Anna Marie Jernigan (born July 15, 1998), better known by the ring name Anna Jay, is an American professional wrestler. She is signed to All Elite Wrestling, where she performs under the ring name Anna Jay A.S., and is a member of the  Jericho Appreciation Society stable.

Professional wrestling career

Independent circuit (2018–2020) 
Jay started training at One Fall Power Factory in July 2018. In April 2019 during training, she suffered a shoulder injury that required surgery and was out of action for 4 to 6 months. On September 14, 2019, Jay made her debut at Glacier's charity event "The Battle of Altama". In January 2020, Jay defeated Thunder Blonde in a hair vs. hair match at a Georgia Premier Wrestling event.

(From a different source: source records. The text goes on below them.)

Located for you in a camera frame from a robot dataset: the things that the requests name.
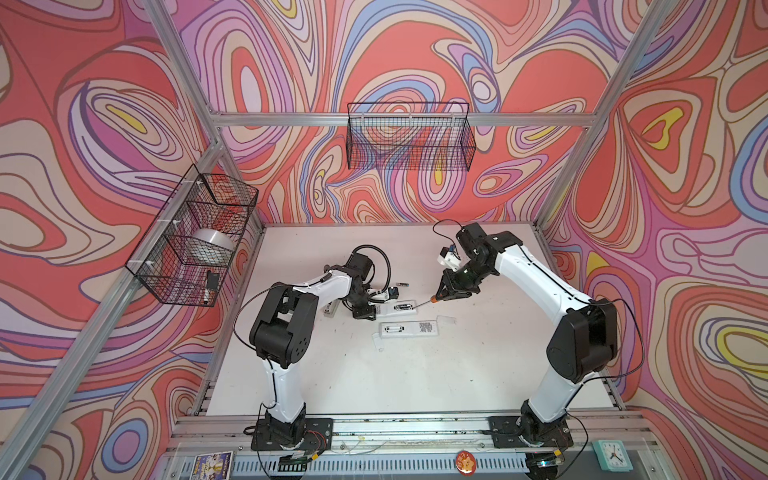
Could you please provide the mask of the orange black screwdriver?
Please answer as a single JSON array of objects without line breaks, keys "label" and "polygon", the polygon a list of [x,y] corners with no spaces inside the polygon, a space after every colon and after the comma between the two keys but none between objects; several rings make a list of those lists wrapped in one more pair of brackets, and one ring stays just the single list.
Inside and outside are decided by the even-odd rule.
[{"label": "orange black screwdriver", "polygon": [[436,300],[434,297],[433,297],[433,298],[430,298],[429,300],[426,300],[426,301],[424,301],[424,302],[421,302],[421,303],[418,303],[417,305],[415,305],[415,306],[414,306],[414,309],[418,309],[418,308],[420,308],[420,307],[423,307],[423,306],[426,306],[426,305],[429,305],[429,304],[433,304],[433,303],[436,303],[437,301],[438,301],[438,300]]}]

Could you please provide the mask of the white battery cover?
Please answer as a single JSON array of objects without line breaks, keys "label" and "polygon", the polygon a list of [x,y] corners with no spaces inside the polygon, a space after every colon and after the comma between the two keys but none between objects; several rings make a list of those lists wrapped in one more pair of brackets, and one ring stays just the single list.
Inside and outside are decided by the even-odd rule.
[{"label": "white battery cover", "polygon": [[383,340],[382,340],[381,336],[378,333],[373,333],[371,335],[371,338],[372,338],[372,341],[373,341],[373,344],[374,344],[374,347],[376,348],[376,350],[378,352],[383,352],[384,351],[384,343],[383,343]]},{"label": "white battery cover", "polygon": [[450,326],[450,325],[456,325],[457,319],[452,316],[445,316],[445,315],[438,315],[436,317],[436,320],[439,325],[441,326]]}]

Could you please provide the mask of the white remote control with batteries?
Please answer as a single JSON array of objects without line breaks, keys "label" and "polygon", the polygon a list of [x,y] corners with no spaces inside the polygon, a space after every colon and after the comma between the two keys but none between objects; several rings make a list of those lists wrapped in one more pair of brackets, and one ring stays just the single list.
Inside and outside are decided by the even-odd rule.
[{"label": "white remote control with batteries", "polygon": [[439,335],[438,323],[430,321],[384,322],[379,326],[382,339],[436,337]]}]

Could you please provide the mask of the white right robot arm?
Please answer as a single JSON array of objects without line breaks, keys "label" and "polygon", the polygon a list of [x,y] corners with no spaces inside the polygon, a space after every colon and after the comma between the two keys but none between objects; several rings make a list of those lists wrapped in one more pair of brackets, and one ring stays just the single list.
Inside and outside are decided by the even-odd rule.
[{"label": "white right robot arm", "polygon": [[537,422],[561,419],[581,386],[616,358],[613,302],[593,299],[570,286],[511,232],[487,233],[477,223],[467,224],[441,249],[438,263],[443,272],[434,303],[478,295],[483,280],[498,276],[517,285],[552,321],[554,332],[546,347],[549,367],[523,408]]}]

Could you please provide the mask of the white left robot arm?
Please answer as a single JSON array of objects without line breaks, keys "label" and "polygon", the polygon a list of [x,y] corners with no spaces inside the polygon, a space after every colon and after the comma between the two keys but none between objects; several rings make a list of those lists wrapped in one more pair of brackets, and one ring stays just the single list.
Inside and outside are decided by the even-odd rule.
[{"label": "white left robot arm", "polygon": [[314,279],[277,282],[268,289],[248,337],[272,385],[268,419],[292,426],[306,412],[296,365],[309,349],[316,315],[323,307],[339,300],[357,320],[376,318],[368,280],[374,270],[368,256],[353,252],[345,264],[327,266]]}]

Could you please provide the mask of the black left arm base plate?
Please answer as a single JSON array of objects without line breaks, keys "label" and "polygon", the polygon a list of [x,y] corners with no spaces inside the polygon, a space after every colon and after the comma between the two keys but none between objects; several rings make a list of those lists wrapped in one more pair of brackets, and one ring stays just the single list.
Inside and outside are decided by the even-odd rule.
[{"label": "black left arm base plate", "polygon": [[298,418],[293,423],[259,419],[251,428],[252,451],[324,451],[332,446],[334,420],[330,417]]}]

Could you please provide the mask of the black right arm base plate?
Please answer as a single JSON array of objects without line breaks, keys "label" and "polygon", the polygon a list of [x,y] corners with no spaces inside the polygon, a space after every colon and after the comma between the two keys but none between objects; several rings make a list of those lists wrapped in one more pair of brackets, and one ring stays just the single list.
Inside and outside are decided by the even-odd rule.
[{"label": "black right arm base plate", "polygon": [[574,445],[565,417],[542,423],[531,415],[491,416],[488,434],[495,448],[568,449]]}]

All Elite Wrestling (2020–present) 
Jay made her first appearance in All Elite Wrestling (AEW) on April 1, 2020, losing to Hikaru Shida in singles competition on Dynamite. She was announced as having signed with the company that same month. Following a loss to  Abadon on the June 17 episode of Dynamite, she was then helped backstage by The Dark Order. Jay teamed with Tay Conti in the AEW Women's Tag Team Cup Tournament: The Deadly Draw. They advanced in the quarterfinals by defeating Nyla Rose and Ariane Andrew but lost to Ivelisse and Diamante during the semifinals. She was officially introduced as a member of The Dark Order on the August 27 episode of Dynamite. On the November 25 episode of Dynamite, Jay challenged Shida for the AEW Women's World Championship in a losing effort. On December 30, she and Conti defeated Britt Baker and Penelope Ford on the special episode of Dynamite and tribute to deceased leader of The Dark Order, Brodie Lee, dubbed the Brodie Lee Celebration of Life. In February 2021, Jay was set to compete in the AEW Women's World Championship Eliminator Tournament but was taken off after suffering a shoulder injury during training. She underwent surgery the following month, and was expected not to wrestle for 6–12 months.

Jay returned from injury on the September 1 episode of Dynamite, saving Conti from an attack by Ford and The Bunny after Conti defeated Ford in a match. In November, Jay competed in the TBS Women's Championship Tournament, where she lost to Jamie Hayter in the first round. After months of feuding, the team of Jay and Conti defeated the team of Ford and The Bunny in a street fight on December 31 on Rampage. Jay then challenged Jade Cargill for the AEW TBS Championship in the main event of the January 21, 2022 edition of Rampage, where she was unsuccessful.  On May 29, Jay faced Cargill for the championship again at Double or Nothing where she was unsuccessful again. On July 20, during Night 2 of Fyter Fest, Jay turned heel by attacking Ruby Soho, thus reuniting with Conti and joining the Jericho Appreciation Society. After her heel turn, Jay would go on to defeat Ruby Soho during the Rampage portion of Fight for the Fallen, choking Soho out with her own arm brace. 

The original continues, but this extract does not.